Exercise brief: Return all the data verbatim but without images.

Supplied information:
================================
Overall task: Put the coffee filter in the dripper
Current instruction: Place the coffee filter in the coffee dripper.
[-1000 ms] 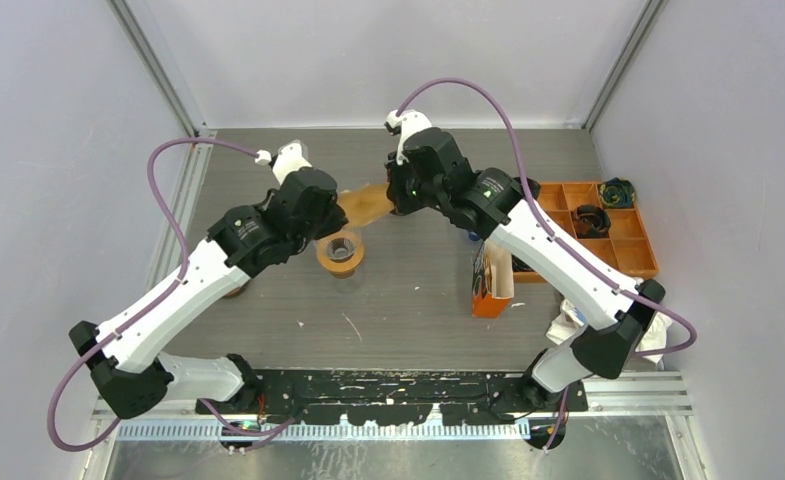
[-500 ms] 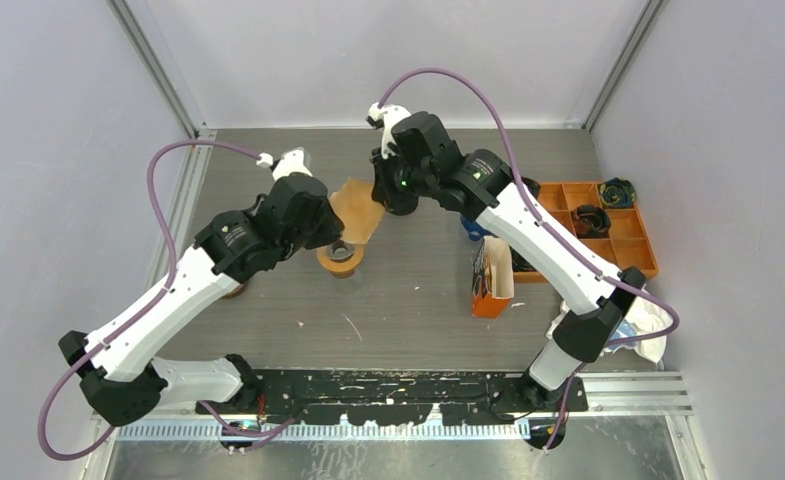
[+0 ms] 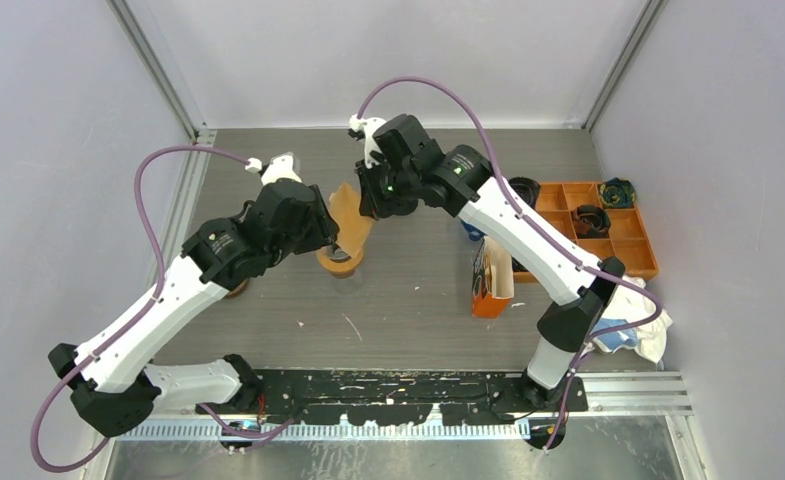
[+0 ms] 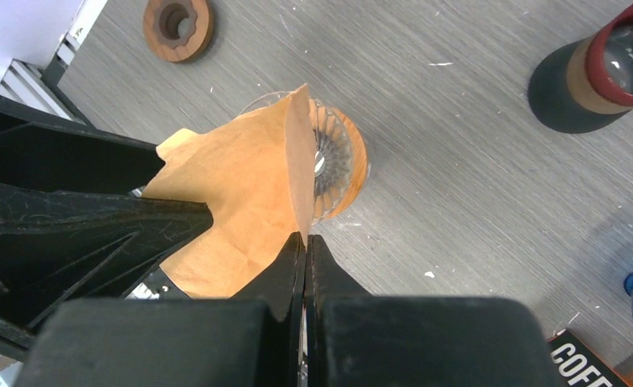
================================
Final answer:
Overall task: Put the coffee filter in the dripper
Current instruction: Place the coffee filter in the coffee dripper.
[-1000 ms] 
[-500 ms] 
[+0 ms] 
[+0 ms] 

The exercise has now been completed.